*WHAT YOU WILL DO:* Instruction for the entries that follow: retype exactly the lines from the line with "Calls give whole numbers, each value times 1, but" to the line with "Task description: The", both included, and omit all others.

*Items from a dataset:*
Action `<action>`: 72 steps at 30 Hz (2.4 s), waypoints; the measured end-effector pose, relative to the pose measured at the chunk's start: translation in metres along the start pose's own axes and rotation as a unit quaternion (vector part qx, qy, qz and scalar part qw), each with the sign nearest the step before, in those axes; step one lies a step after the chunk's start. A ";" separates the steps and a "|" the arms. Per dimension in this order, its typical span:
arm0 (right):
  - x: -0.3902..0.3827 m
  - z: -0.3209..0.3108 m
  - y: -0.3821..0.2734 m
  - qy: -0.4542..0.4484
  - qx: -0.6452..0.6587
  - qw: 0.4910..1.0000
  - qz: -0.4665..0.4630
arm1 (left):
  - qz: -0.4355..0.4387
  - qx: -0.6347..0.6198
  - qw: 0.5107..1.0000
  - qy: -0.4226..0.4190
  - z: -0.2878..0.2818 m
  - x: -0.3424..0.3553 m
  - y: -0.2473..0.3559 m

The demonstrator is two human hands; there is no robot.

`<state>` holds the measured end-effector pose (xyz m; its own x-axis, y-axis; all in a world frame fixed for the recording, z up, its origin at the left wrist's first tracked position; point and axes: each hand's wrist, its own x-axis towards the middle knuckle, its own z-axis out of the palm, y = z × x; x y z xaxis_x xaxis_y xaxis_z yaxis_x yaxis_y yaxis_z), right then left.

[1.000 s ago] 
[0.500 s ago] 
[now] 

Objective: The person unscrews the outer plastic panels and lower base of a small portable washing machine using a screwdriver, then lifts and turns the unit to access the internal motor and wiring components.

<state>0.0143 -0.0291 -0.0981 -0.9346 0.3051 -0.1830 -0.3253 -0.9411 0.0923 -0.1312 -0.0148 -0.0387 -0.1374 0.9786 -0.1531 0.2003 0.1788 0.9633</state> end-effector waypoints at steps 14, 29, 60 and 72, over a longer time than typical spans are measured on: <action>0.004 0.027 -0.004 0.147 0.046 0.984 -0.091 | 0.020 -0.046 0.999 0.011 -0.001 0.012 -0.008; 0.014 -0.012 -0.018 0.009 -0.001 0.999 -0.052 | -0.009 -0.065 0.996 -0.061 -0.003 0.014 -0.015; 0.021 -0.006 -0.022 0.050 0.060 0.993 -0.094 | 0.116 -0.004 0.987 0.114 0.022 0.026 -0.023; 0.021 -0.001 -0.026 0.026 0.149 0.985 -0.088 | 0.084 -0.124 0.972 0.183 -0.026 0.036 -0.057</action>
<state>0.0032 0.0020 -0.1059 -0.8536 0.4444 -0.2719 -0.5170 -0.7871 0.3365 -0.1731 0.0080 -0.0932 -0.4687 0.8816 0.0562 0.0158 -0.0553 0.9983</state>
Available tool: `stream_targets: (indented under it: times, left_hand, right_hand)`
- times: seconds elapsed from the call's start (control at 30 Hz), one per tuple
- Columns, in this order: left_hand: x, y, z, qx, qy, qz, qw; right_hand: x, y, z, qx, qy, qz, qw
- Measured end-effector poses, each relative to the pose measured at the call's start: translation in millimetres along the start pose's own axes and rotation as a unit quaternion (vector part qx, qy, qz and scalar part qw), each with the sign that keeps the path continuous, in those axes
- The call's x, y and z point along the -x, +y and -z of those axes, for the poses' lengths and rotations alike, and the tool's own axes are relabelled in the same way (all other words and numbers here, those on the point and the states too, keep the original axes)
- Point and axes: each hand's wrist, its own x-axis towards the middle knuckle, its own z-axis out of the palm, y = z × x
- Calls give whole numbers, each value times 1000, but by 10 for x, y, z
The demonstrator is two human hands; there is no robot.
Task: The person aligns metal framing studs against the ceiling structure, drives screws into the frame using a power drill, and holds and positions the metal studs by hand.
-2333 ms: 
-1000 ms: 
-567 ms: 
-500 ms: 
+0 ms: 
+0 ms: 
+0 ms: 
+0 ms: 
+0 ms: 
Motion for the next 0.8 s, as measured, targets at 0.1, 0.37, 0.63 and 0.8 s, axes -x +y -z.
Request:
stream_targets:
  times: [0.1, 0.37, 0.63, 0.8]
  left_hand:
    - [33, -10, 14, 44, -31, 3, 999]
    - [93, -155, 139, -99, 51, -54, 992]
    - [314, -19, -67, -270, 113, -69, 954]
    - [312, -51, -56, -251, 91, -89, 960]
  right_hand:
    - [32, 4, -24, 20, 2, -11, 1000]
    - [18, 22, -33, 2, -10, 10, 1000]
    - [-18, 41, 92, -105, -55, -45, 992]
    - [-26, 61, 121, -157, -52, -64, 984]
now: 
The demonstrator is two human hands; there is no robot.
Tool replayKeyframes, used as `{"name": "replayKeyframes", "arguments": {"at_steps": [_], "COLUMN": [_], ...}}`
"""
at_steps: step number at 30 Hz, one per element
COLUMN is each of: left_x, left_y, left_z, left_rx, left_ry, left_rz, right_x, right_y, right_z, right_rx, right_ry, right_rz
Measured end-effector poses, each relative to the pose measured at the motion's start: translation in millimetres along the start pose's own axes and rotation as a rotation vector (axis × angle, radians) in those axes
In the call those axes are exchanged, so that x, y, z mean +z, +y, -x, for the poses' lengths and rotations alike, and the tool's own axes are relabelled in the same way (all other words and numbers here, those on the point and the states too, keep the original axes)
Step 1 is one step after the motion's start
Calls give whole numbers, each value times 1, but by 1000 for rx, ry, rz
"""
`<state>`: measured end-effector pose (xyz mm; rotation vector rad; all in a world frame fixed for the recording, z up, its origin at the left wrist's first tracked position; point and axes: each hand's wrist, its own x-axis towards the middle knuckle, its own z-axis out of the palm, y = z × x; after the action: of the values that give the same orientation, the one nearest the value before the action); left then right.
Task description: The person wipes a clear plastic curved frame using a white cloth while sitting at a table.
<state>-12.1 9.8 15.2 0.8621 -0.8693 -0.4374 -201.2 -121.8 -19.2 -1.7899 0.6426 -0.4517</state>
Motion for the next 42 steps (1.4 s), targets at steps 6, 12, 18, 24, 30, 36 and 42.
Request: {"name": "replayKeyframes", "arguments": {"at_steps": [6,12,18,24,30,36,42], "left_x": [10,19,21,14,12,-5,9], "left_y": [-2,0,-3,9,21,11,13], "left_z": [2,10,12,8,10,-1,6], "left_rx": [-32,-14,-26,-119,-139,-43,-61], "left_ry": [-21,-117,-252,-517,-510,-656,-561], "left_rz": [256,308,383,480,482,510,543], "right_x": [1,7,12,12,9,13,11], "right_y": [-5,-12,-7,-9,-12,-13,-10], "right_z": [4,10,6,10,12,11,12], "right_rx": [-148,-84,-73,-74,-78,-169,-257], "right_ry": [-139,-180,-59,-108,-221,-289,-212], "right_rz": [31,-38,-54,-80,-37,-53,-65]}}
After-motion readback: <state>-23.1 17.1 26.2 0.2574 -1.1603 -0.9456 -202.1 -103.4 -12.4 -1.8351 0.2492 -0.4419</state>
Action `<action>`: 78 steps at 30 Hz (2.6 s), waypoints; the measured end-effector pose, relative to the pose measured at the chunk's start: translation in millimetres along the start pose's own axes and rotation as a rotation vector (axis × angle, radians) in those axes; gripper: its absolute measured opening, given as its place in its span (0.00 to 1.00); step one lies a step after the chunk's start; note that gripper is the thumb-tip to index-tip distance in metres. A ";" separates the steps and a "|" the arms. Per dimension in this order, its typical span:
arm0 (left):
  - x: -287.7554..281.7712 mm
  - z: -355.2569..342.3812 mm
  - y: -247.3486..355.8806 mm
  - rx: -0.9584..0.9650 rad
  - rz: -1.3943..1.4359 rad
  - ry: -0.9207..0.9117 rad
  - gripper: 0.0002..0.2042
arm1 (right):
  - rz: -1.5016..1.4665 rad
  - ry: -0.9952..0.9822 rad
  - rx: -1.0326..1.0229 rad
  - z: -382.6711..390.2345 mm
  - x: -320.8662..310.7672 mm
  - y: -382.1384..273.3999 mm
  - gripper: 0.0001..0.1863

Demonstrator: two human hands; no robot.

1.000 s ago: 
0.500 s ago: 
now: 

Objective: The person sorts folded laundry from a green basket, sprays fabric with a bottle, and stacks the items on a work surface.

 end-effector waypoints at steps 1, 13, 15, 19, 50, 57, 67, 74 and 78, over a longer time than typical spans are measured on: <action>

*WRITTEN SOLUTION:*
Calls give whole numbers, each value times 1, but by 1000 for rx, ry, rz
"""
`<state>`: measured end-effector pose (xyz mm; rotation vector rad; all in a world frame fixed for the recording, z up, its origin at the left wrist's first tracked position; point and axes: each hand's wrist, its own x-axis towards the middle knuckle, its own z-axis out of the palm, y = z × x; after the action: of the values that give the same orientation, the one nearest the value before the action); left then right.
Task description: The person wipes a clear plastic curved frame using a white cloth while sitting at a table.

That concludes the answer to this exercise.